Copy verbatim the material from its first line to the line that holds "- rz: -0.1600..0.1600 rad", including that line.

***

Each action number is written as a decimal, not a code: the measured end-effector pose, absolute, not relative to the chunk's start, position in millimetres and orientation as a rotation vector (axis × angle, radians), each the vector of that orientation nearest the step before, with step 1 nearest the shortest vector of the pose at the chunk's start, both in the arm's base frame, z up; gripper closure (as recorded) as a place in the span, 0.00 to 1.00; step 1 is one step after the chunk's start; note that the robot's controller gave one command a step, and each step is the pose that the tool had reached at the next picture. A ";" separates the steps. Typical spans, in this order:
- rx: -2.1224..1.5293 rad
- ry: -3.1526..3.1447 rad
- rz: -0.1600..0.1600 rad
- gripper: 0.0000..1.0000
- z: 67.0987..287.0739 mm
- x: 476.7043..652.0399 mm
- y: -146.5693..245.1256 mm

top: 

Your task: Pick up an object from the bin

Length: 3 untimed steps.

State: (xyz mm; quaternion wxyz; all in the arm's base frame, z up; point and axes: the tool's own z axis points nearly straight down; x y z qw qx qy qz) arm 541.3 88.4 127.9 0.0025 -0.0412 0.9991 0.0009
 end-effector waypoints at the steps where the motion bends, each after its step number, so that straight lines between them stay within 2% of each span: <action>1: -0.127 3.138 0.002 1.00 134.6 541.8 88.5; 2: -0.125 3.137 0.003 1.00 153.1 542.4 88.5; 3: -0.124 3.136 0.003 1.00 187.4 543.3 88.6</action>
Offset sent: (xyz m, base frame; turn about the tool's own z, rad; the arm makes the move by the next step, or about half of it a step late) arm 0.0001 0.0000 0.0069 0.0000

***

**RESULT BELOW**
Each action number is written as a decimal, not a code: the measured end-effector pose, absolute, not relative to the chunk's start, position in millimetres and orientation as a rotation vector (axis × angle, radians), each the vector of that orientation nearest the step before, with step 1 nearest the shortest vector of the pose at the chunk's start, both in the arm's base frame, z up; gripper closure (as recorded) as a place in the span, 0.00 to 1.00; step 1 is one step after the chunk's start; note that the robot's controller gave one command a step, and each step is the pose that the tool had reached at the next picture. A ";" separates the steps. Typical spans, in this order:
- rx: -2.1224..1.5293 rad
- ry: -3.1526..3.1447 rad
- rz: -0.1600..0.1600 rad

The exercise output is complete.